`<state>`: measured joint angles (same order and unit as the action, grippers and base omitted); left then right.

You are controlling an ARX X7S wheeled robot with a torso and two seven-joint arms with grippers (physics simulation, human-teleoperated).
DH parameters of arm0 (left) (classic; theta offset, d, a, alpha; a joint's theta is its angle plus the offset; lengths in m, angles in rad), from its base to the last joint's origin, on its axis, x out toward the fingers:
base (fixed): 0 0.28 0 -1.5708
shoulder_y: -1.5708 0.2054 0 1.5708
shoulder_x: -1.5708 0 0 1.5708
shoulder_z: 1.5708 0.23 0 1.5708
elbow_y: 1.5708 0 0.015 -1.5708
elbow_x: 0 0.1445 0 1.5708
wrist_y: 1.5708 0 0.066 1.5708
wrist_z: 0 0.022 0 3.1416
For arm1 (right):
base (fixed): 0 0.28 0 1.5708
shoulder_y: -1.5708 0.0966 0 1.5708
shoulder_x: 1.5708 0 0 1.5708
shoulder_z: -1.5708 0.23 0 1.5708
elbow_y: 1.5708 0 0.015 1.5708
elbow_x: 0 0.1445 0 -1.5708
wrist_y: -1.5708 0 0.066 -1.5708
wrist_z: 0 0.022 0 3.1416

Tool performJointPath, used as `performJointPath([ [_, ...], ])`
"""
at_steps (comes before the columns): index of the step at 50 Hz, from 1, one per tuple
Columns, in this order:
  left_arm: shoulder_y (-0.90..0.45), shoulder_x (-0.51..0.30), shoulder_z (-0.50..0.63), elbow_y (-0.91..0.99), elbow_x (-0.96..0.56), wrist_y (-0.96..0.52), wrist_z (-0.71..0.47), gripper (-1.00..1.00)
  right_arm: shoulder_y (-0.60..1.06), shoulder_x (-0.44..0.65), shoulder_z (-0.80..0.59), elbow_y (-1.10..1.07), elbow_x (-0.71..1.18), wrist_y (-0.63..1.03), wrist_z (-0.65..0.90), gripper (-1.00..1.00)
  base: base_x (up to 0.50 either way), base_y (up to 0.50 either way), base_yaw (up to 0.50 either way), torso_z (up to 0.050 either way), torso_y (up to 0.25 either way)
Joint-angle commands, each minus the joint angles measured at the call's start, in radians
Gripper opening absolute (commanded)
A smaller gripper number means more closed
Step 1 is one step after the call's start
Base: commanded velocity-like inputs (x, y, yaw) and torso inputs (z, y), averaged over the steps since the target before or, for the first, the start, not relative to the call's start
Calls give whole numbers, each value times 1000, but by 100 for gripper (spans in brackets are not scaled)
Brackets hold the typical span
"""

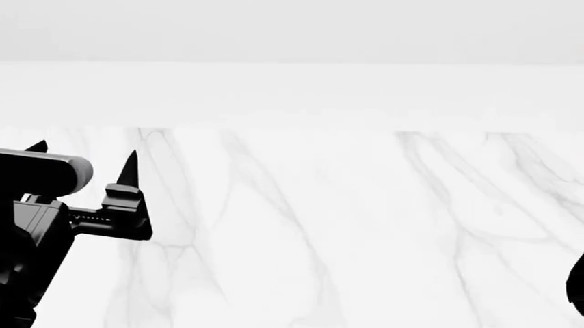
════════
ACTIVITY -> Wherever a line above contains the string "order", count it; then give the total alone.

EXERCISE SOLUTION -> 2